Personal Views on the Life and Work of Robert Burns

As Others See Us is based on a photographic exhibition from Tricia Malley and Ross Gillespie, who together form the renowned partnership broad daylight. The exhibition was part of the celebrations for the 250th anniversary of Robert Burns’ birth. The portraits capture a unique insight into the sitter, enhanced by the accompanying text, as each was asked to contribute their favourite poem from Robert Burns, and to explain why it is special to them and what they think it means to Scots today.

Extract from As Others See Us
Contribution from Edwin Morgan
Published by Luath Press

Edwin Morgan

Portrait by Tricia Malley and Ross Gillespie

The Address of Beelzebub (The Devil) to;
The Rt. Hon. John, Earl of Breadalbane;
1786 A.D (5790 A.M)
Go on, my Lord! I lang to meet you
An’ in my house at hame to greet you:
Wi’ common lords ye shanna mingle
The benmost newk, beside the ingle
At my right hand, assign’d your seat
’Tween herod’s hip and polycrate
A seat, I’m sure ye’re weel deservin’t;
An’ till ye come – your humble servant,
BEELZEBUB
Hell, 1st June, Anno Mundi 5790.

 

 


This poem offers a very interesting, unusual slant on the Highland Clearances, as it deals with early attempts to prevent the Highlanders from emigrating to the New World. It made a strong impression on me as a poem, but it is particularly interesting that someone renowned as a lyric poet should also write such a powerful satirical work. It almost needs a key and notes to get the full meaning from it. Some commentators did not like this contrast with Burns’s lyricism, but it is all to the good that a poet can write both satirical and love poetry.

Burns is the great example of a thinking man, gradually learning how many things he could do well, looking round the society of his own time and responding to it in his poetry.

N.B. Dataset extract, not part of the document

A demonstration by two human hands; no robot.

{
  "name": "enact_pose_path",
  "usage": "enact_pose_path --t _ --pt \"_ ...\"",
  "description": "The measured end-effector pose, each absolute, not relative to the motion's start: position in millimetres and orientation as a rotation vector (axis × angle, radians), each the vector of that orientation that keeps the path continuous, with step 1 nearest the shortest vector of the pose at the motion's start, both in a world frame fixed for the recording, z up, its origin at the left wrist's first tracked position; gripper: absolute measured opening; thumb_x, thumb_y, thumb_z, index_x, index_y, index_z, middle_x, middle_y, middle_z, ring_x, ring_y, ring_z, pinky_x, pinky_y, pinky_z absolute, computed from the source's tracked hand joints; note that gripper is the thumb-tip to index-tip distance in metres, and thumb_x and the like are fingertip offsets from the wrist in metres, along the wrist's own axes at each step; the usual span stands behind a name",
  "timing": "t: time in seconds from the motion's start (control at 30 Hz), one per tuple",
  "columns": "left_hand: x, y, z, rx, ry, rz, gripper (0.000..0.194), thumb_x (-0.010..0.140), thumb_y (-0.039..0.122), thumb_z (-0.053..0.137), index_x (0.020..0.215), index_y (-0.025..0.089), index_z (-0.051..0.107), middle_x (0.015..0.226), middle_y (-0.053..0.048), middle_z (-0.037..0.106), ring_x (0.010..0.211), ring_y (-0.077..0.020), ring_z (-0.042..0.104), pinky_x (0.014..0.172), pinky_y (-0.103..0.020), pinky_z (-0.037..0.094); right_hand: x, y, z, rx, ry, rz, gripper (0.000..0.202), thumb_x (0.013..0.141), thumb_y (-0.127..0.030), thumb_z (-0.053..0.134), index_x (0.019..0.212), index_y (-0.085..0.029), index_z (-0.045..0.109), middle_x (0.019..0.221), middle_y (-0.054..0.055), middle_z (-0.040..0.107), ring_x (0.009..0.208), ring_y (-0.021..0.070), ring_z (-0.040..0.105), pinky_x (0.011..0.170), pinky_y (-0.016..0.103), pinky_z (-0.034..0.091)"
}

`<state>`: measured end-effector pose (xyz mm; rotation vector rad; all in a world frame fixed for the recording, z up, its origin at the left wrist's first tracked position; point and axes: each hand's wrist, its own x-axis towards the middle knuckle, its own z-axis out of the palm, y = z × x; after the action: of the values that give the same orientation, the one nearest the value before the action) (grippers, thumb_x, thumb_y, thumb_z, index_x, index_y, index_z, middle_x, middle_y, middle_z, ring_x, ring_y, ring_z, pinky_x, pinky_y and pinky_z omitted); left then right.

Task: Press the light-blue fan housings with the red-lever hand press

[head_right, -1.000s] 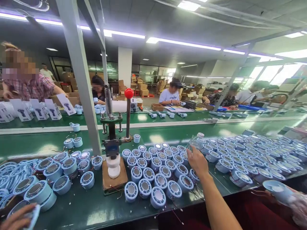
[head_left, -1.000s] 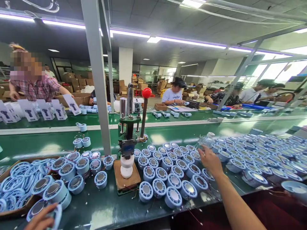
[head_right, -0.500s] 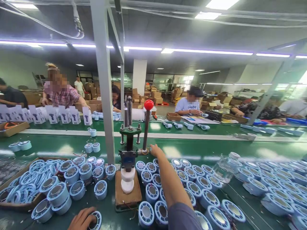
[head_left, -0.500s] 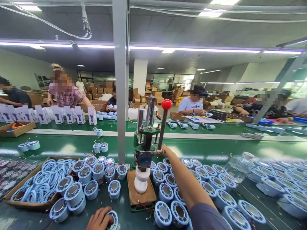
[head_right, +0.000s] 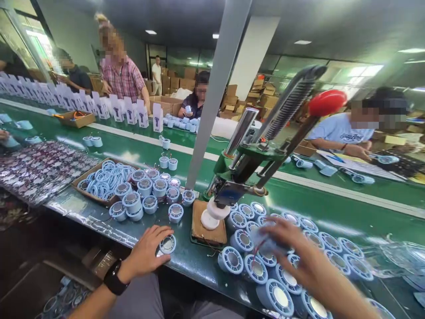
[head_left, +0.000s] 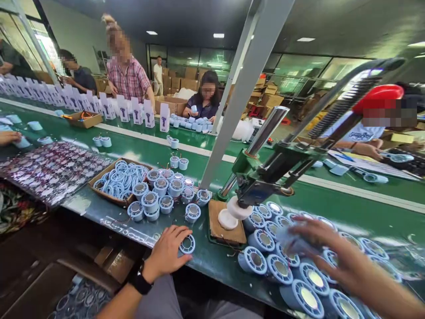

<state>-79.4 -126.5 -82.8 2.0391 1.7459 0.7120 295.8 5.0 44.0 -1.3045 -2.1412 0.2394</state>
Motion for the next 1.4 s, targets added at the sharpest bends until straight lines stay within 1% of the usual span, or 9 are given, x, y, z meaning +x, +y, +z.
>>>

Here he mentions both his contemporaries, such as George Washington, and historical figures from the past that match the unscrupulous landowners of his day, and who are promised a similar reward in hell. This range of reference is all to the good. At the time, it was unusual to possess such a poetic range, but in Shakespeare’s and Milton’s time it was accepted that a poet should cast his mind widely. Burns had a sharp eye, a sharp ear, a sharp tongue – and enjoyed riling his contemporaries. It was excellent that he was able to do this as skillfully and energetically as he does here.